*About this exercise*. Each line of the material must appear again in the answer, exactly.

[Opening Supplied information section]

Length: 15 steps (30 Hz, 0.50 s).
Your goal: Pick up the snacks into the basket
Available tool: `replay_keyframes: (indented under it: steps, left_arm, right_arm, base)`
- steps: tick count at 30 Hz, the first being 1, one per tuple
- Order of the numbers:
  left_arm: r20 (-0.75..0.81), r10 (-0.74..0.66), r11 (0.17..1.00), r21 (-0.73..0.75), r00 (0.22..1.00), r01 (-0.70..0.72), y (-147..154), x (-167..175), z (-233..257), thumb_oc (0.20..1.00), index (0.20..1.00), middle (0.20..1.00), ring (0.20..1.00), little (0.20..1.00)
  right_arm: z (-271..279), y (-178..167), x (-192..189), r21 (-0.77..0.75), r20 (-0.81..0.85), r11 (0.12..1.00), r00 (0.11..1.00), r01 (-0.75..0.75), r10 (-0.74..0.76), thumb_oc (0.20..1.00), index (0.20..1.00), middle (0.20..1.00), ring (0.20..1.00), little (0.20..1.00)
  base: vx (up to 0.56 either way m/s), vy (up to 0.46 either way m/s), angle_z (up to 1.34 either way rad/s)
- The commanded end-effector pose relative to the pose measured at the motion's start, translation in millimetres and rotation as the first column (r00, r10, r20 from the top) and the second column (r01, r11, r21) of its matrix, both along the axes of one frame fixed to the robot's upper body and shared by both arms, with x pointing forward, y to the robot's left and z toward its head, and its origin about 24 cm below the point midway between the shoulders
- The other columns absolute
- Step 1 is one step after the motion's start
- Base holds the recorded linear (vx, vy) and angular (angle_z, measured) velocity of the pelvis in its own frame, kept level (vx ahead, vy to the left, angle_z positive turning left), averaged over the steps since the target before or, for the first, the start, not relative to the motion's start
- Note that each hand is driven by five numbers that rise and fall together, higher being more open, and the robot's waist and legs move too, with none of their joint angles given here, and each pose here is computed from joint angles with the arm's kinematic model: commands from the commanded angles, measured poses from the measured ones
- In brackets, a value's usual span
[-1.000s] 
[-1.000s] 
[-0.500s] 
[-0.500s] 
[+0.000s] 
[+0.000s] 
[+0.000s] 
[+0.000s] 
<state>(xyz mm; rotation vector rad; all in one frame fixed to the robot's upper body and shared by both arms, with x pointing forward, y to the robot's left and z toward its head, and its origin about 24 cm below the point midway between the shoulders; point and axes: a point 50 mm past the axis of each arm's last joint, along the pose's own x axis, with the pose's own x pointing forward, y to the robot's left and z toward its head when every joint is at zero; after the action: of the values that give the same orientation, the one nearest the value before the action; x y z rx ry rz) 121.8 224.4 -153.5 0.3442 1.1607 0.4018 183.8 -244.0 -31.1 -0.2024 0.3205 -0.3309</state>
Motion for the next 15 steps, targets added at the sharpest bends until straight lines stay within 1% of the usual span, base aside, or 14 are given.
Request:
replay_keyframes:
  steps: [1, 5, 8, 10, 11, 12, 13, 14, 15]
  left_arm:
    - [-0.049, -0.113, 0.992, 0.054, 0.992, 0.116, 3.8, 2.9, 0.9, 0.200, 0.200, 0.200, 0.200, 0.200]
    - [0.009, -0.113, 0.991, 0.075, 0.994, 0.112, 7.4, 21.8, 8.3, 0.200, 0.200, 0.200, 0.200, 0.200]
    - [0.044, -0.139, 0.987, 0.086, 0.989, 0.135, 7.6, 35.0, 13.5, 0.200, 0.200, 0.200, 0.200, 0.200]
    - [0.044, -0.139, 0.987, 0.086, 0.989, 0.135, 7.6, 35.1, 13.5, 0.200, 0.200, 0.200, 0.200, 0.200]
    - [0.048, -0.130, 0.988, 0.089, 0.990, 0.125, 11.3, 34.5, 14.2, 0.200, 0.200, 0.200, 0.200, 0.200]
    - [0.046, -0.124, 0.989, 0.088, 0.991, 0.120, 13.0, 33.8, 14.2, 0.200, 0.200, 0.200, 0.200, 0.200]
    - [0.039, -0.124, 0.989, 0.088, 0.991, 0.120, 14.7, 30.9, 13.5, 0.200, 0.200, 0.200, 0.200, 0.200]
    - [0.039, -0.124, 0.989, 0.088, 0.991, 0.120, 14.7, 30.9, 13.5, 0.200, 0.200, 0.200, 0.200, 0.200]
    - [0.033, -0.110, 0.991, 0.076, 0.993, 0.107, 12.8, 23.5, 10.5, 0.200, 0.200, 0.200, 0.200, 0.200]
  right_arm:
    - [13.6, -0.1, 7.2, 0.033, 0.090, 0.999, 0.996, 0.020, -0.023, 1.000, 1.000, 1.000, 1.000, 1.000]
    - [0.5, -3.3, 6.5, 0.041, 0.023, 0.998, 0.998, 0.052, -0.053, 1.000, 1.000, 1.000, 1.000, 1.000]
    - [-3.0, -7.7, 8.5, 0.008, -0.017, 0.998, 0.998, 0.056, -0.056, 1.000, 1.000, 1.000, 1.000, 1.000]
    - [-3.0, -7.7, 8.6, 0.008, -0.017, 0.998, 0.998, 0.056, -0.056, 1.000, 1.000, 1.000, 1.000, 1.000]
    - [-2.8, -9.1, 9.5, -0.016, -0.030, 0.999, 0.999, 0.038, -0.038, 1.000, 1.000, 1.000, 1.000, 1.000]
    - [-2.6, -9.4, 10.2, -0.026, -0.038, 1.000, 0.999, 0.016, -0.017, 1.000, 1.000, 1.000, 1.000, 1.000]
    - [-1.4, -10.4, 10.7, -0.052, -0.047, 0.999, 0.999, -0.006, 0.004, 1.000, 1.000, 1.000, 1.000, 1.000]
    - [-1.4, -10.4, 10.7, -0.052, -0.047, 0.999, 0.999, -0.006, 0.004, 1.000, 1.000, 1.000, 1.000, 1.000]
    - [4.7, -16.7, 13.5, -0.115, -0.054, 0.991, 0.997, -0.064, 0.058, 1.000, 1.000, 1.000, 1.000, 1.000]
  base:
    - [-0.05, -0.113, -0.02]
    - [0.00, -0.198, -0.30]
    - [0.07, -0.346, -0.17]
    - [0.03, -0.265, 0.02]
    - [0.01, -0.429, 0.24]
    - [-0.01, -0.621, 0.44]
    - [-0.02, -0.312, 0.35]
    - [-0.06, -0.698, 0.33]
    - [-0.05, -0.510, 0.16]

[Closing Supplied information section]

*Exercise answer*.
Length: 15 steps (30 Hz, 0.50 s).
Your goal: Pick up the snacks into the basket
Available tool: `replay_keyframes: (indented under it: steps, left_arm, right_arm, base)`
- steps: tick count at 30 Hz, the first being 1, one per tuple
- Order of the numbers:
  left_arm: r20 (-0.75..0.81), r10 (-0.74..0.66), r11 (0.17..1.00), r21 (-0.73..0.75), r00 (0.22..1.00), r01 (-0.70..0.72), y (-147..154), x (-167..175), z (-233..257), thumb_oc (0.20..1.00), index (0.20..1.00), middle (0.20..1.00), ring (0.20..1.00), little (0.20..1.00)
  right_arm: z (-271..279), y (-178..167), x (-192..189), r21 (-0.77..0.75), r20 (-0.81..0.85), r11 (0.12..1.00), r00 (0.11..1.00), r01 (-0.75..0.75), r10 (-0.74..0.76), thumb_oc (0.20..1.00), index (0.20..1.00), middle (0.20..1.00), ring (0.20..1.00), little (0.20..1.00)
  base: vx (up to 0.56 either way m/s), vy (up to 0.46 either way m/s), angle_z (up to 1.34 either way rad/s)
- The commanded end-effector pose relative to the pose measured at the motion's start, translation in millimetres and rotation as the first column (r00, r10, r20 from the top) and the second column (r01, r11, r21) of its matrix, both along the axes of one frame fixed to the robot's upper body and shared by both arms, with x pointing forward, y to the robot's left and z toward its head, and its origin about 24 cm below the point midway between the shoulders
- The other columns absolute
- Step 1 is one step after the motion's start
- Base holds the recorded linear (vx, vy) and angular (angle_z, measured) velocity of the pelvis in its own frame, kept level (vx ahead, vy to the left, angle_z positive turning left), averaged over the steps since the target before or, for the first, the start, not relative to the motion's start
- Note that each hand is driven by five numbers that rise and fall together, higher being more open, and the robot's waist and legs move too, with none of their joint angles given here, and each pose here is computed from joint angles with the arm's kinematic model: commands from the commanded angles, measured poses from the measured ones
- In brackets, a value's usual span
[-1.000s] 
[-1.000s] 
[-0.500s] 
[-0.500s] 
[+0.000s] 
[+0.000s] 
[+0.000s] 
[+0.000s] 
<state>(xyz mm; rotation vector rad; all in one frame fixed to the robot's upper body and shared by both arms, with x pointing forward, y to the robot's left and z toward its head, and its origin about 24 cm below the point midway between the shoulders; point and axes: a point 50 mm past the axis of each arm's last joint, along the pose's own x axis, with the pose's own x pointing forward, y to the robot's left and z toward its head when every joint is at zero; after the action: of the values that give the same orientation, the one nearest the value before the action; x y z rx ry rz) 121.8 224.4 -153.5 0.3442 1.1607 0.4018 183.8 -244.0 -31.1 -0.2024 0.3205 -0.3309</state>
Motion for the next 15 steps, targets added at the sharpest bends until straight lines stay within 1% of the usual span, base aside, or 14 are given.
Request:
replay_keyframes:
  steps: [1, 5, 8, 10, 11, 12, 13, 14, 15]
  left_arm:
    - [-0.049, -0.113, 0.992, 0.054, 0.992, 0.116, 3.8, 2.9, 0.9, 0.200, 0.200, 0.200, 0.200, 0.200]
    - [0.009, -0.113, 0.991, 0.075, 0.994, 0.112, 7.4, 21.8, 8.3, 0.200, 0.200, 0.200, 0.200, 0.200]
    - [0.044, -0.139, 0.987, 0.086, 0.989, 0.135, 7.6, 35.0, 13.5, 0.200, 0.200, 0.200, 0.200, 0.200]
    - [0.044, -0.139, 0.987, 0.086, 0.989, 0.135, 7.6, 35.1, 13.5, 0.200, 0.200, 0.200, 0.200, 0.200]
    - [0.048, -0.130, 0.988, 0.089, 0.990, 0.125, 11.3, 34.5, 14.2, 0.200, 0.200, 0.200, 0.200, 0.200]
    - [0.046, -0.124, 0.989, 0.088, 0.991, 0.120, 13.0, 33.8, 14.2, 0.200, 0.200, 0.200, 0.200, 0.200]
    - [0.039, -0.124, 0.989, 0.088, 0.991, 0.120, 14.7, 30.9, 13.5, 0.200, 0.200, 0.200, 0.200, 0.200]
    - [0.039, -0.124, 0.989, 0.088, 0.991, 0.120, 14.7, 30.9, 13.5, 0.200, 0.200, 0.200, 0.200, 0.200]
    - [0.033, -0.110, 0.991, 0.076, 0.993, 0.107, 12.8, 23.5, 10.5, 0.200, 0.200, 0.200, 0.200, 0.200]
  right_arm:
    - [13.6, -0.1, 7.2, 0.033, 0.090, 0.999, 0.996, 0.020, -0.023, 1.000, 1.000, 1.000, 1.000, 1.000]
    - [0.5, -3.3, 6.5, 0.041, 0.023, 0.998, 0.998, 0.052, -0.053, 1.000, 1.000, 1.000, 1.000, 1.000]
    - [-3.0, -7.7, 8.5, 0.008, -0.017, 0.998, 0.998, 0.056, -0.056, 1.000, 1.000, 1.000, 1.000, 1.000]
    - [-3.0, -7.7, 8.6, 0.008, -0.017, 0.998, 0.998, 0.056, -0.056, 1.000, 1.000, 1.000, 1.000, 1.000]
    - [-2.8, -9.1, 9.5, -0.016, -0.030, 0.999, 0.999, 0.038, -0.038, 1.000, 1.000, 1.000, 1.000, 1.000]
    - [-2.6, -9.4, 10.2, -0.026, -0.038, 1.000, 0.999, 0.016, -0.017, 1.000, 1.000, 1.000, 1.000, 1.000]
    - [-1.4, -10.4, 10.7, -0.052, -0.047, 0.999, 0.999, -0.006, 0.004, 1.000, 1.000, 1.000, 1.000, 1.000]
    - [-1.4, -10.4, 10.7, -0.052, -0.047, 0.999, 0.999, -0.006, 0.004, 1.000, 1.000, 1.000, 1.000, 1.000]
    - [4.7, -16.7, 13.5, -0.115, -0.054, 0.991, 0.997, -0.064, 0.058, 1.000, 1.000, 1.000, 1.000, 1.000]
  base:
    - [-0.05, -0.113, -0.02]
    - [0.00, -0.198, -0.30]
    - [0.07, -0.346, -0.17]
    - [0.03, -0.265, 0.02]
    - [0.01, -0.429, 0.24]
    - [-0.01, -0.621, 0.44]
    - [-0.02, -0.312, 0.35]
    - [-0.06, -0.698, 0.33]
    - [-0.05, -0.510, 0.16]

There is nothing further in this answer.